The contentious U.S. presidential election elevated a number of critical security issues to the forefront, perhaps none more important for the long-term than questions of voter fraud and electronic voting security.
If voting is ever to move away from paper ballots, the integrity of the process must be intact first. A team of engineering and policy students at New York University took a stab at a solution that applies blockchain to the problem. The students, Kevin Kirby, Anthony Masi and Fernando Maymi, architected what they call a permissioned blockchain system, dubbed Votebook, that hinges on a central authority such as a state or Federal Election Commission overseeing the distribution of cryptographic keys to the nodes—or voting machines—in the network.
Their proposal earned them first place and a $10,000 prize in the Cybersecurity Case Study Competition sponsored by The Economist and Kaspersky Lab. The contest was open to collegiate students and it tasked them with using blockchain technology and applying it to the security of digital voting systems. The NYU team edged out teams from the University of Maryland and Newcastle University in the U.K.
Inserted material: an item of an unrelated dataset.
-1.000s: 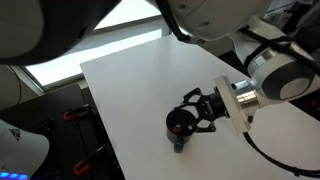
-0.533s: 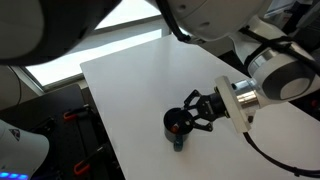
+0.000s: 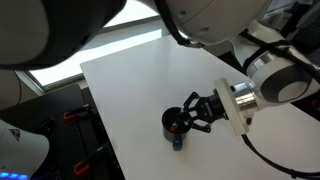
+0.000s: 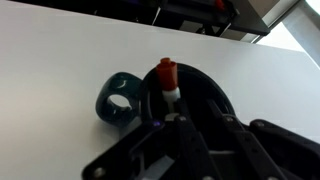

“Part of our strategy early was to rule out fantastical ideas that were technically cool, but not practical in real life,” Kirby said. Their system avoids the burden of wholesale changes to the voting process; votes would still be cast on touchscreens and the process of securing it happens seamlessly in the background.
“The toughest thing about any voter system is the behavior change you would have to walk through with the electorate. Our architecture skirts that and avoids that burden,” Kirby said. “It sits nicely by virtue of the features of blockchain it can scale well and fit in with the way U.S. elections are set up.”
Unlike the Bitcoin implementation of blockchain which is trustless and open to anyone, using blockchain to secure an election requires trust and parameters limiting voting to local or national jurisdictions. To insert that trust into their system, the NYU team places that responsibility with a central authority and allows it to administer the blockchain in a permissions format, Kirby said.
“Essentially, you’re giving permission to the nodes of the blockchain so that not just anyone can participate. An election commission would say ‘Here’s your crytopgraphic key pair, and that’s what you’re going to use,'” Kirby said.
The NYU team describes Votebook in a paper how the nodes must have prior permission from the central authority to make changes to the blockchain ledger. The voting machines will generate a private and public key pair and send its public key to an election commission, which will compile the public keys into a table and redistribute that table to all voting machines. Once votes are collected, they are organized into a block and proposed to the network, the paper says.
“The proposed block will consist of the node’s unique identifier, a timestamp, and three validation segments: first, a set of rows, each row representing one voter and his vote; second, the block will contain a hash of the previous block in the database; finally, the block will contain a digital signature, which means the node will use its private key to encrypt a hash digest of the rest of the block. The proposing node will broadcast the block to the network, and every other node in the network will check the validity of the block’s components.”
The other nodes will use a public key to decrypt the hash of the block and verify it, along with verification of the previous block in the database. If those conditions are met, the NYU team wrote, the receiving node adds the new block to the database.
Kirby said that an auditing function was equally prioritized by the NYU team, one included paper results to back up the blockchain digital ledger.
“Everything we read during our research was that computer scientists came to almost a complete consensus that there needs to be a paper trail,” Kirby said.
Kirby said the application of blockchain makes sense when securing a critical system such as voting machines and the electoral process.
“Aspects of it such as the distributed ledger are really great because there’s not single point of failure. It does run autonomously and you can go back and prove everything,” Kirby said. “Validate the cryptographic hashes involved, that maintains the integrity of the whole system. It really is tamper-proof, or as close as you can possibly get.”
Eugene Kaspersky, chairman and CEO of Kaspersky Lab said the contest presented the next generation of experts with a challenge.
“There was a lot of good work there! The challenges of cybersecurity mean the next generation of experts face a changing frontier – there will be plenty of things to work on and securing digital voting systems for national elections is just one example,” Kaspersky said. “If cybercriminals exploited one small vulnerability, it could potentially change the course of a nation’s history, and these young scholars are bringing us one step closer to making secure digital voting a reality.”
The NYU team, in the meantime, said it was humbled that its idea could have a place in securing electronic voting going forward.
“It would be humbling to have an impact on that debate of how to prevent voter fraud and shore up public trust in the election system,” Kirby said. “Blockchain has a really powerful ability to enable trust. The proof is right there and it’s a lot tougher to question the integrity of a blockchain than any other system we have.”